Dalam video yang tersebar luas di media sosial, terlihat tiga orang pria yang mengaku sebagai kolektor dari Leasing Mandala mendatangi rumah seorang konsumen di Tilamuta. Bukan hanya mengancam dengan kata-kata keras, mereka juga terekam hampir memukul konsumen yang menunggak cicilan kendaraan roda dua.
Yang lebih mengejutkan, sejumlah kolektor bahkan diduga menyebut nama institusi kepolisian saat menagih cicilan, seolah-olah mendapat dukungan dari aparat hukum. Hal ini membuat warga semakin resah dan bertanya-tanya, benarkah aparat terlibat atau nama institusi hanya diperalat untuk menekan konsumen?

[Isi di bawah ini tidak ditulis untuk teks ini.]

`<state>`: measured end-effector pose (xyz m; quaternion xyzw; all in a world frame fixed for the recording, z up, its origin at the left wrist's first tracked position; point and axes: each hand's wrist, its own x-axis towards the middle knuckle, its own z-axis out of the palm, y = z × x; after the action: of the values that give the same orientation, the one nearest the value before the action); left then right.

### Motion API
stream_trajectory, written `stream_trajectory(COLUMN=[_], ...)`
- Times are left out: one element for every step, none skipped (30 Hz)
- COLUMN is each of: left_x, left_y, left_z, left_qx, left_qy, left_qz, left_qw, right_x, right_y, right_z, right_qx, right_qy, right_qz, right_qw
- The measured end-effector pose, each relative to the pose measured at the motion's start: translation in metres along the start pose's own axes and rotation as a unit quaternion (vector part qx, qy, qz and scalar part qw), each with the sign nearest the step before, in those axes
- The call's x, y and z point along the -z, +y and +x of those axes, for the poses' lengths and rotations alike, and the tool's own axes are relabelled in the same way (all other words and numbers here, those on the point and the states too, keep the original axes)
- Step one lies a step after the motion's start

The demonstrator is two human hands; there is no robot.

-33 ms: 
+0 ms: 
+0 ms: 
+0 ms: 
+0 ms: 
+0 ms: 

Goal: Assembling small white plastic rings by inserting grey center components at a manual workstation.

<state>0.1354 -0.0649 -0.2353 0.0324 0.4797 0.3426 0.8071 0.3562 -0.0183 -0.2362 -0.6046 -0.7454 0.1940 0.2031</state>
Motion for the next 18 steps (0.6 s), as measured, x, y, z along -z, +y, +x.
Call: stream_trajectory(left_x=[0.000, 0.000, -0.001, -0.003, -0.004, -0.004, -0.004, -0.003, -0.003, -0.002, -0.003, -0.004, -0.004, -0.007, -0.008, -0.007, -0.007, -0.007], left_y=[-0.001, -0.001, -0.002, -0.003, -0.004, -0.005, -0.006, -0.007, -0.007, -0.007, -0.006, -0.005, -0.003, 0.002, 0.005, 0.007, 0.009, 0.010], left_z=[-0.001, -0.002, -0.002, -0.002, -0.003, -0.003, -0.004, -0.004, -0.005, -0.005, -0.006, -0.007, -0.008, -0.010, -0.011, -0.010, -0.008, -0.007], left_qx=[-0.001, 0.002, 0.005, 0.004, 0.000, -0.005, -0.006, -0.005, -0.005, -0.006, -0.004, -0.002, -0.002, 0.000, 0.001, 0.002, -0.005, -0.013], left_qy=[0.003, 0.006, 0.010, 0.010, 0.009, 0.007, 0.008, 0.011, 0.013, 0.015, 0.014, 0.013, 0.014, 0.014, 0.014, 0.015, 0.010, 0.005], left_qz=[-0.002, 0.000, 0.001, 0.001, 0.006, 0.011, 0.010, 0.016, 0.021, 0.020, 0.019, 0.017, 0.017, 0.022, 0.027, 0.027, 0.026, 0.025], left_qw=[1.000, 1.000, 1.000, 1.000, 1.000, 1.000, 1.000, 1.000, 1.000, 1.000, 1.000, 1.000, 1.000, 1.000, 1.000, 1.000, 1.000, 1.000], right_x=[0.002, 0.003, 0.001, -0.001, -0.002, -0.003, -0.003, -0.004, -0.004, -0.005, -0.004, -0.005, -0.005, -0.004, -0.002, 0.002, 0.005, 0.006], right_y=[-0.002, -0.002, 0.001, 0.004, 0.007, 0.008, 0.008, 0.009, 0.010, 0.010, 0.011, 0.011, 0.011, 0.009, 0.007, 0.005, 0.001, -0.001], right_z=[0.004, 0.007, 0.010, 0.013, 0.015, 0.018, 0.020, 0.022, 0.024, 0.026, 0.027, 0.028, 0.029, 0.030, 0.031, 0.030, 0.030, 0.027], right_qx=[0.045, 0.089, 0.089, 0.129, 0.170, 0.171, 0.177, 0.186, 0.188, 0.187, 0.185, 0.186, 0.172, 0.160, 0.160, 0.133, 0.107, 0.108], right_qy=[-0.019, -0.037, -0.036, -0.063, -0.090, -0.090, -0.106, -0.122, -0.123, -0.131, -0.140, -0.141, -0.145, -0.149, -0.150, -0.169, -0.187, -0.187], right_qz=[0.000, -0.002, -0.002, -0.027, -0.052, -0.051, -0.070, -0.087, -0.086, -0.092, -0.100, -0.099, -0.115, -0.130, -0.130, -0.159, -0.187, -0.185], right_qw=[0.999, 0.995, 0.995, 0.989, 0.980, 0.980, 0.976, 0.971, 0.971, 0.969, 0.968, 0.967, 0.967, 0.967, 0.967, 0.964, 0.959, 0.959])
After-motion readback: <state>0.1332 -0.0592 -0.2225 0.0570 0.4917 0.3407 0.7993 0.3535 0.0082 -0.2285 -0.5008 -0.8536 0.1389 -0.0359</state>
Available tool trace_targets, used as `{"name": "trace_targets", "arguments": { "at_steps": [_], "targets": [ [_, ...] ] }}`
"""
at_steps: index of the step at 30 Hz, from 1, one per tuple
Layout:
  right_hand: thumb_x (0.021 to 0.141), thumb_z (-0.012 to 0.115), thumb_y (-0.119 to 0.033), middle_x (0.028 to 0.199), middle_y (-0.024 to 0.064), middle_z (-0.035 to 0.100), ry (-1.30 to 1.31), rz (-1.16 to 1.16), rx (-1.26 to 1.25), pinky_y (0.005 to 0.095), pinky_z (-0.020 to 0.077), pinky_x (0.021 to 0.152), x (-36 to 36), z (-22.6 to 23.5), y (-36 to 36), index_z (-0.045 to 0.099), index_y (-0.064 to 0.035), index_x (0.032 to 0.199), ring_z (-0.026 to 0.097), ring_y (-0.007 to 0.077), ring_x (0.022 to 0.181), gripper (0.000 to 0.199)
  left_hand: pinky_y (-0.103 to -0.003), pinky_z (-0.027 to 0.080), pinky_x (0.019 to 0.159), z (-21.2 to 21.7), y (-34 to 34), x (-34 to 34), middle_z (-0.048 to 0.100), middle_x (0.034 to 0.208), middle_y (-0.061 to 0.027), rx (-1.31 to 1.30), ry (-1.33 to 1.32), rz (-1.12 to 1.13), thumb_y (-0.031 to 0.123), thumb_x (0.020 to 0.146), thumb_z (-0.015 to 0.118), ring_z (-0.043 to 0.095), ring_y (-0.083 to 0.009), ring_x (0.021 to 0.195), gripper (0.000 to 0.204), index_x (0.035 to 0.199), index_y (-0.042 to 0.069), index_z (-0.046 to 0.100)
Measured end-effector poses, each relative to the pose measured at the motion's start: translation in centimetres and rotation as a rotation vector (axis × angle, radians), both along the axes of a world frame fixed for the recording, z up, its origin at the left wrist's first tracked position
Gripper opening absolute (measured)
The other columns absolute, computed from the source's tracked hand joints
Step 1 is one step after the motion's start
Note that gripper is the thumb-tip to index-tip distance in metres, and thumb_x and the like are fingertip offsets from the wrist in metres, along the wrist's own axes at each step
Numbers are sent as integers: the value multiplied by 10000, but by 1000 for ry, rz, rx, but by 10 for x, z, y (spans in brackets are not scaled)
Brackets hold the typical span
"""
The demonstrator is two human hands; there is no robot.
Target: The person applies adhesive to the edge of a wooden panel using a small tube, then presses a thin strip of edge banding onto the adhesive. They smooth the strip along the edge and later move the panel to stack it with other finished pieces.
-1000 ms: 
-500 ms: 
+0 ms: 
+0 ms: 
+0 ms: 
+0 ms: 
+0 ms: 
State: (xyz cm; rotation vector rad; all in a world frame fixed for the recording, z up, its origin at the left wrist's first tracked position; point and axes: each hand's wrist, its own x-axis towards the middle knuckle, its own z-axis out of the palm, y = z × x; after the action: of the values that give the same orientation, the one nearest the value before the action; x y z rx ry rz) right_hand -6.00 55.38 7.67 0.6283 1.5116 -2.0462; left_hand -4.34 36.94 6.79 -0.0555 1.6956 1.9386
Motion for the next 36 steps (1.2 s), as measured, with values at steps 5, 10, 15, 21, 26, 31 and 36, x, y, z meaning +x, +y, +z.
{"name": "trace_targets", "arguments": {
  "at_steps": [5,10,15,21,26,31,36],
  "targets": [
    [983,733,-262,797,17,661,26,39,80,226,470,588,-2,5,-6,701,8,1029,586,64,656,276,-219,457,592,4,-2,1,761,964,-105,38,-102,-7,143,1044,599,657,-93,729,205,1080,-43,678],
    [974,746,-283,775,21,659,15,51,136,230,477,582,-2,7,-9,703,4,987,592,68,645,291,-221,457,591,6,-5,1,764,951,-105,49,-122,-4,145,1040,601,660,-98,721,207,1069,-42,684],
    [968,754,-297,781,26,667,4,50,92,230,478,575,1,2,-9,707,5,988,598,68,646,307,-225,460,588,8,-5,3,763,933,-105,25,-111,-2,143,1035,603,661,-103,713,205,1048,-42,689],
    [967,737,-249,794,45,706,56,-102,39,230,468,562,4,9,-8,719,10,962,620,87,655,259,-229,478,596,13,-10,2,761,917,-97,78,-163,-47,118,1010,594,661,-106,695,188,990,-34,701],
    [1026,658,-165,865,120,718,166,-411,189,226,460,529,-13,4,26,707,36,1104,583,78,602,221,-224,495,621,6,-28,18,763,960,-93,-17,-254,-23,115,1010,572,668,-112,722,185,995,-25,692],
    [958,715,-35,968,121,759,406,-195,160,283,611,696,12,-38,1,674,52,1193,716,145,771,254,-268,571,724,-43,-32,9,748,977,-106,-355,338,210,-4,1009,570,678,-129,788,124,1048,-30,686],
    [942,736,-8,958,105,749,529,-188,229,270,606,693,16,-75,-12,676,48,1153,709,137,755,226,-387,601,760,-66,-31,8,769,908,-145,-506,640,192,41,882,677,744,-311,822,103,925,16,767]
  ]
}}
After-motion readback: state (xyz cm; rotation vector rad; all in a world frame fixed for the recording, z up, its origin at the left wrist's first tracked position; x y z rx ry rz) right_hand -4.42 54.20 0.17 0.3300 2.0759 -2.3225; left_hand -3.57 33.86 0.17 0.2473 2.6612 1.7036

“Kalau sampai bawa-bawa nama polisi, jelas ini sudah meresahkan. Kami masyarakat jadi takut, padahal ini urusan perdata, bukan pidana,” ungkap salah seorang warga Tilamuta, Senin (18/8/2025).
Warga kini menagih sikap tegas aparat kepolisian. “Kami bertanya, apakah Polri Boalemo hanya diam saja melihat kejadian ini, ataukah ditindaklanjuti tapi tanpa solusi nyata? Jangan sampai masyarakat terus dirugikan,” tegas seorang tokoh masyarakat yang ikut menyaksikan video tersebut.
Hingga berita ini diturunkan, pihak Polres Boalemo belum memberikan keterangan resmi terkait dugaan penggunaan nama institusi kepolisian oleh pihak leasing tersebut. Sementara itu, sejumlah elemen masyarakat sipil mendesak agar aparat segera melakukan penyelidikan, demi mengembalikan kepercayaan publik dan memastikan hukum tidak tajam ke bawah tetapi tumpul ke atas.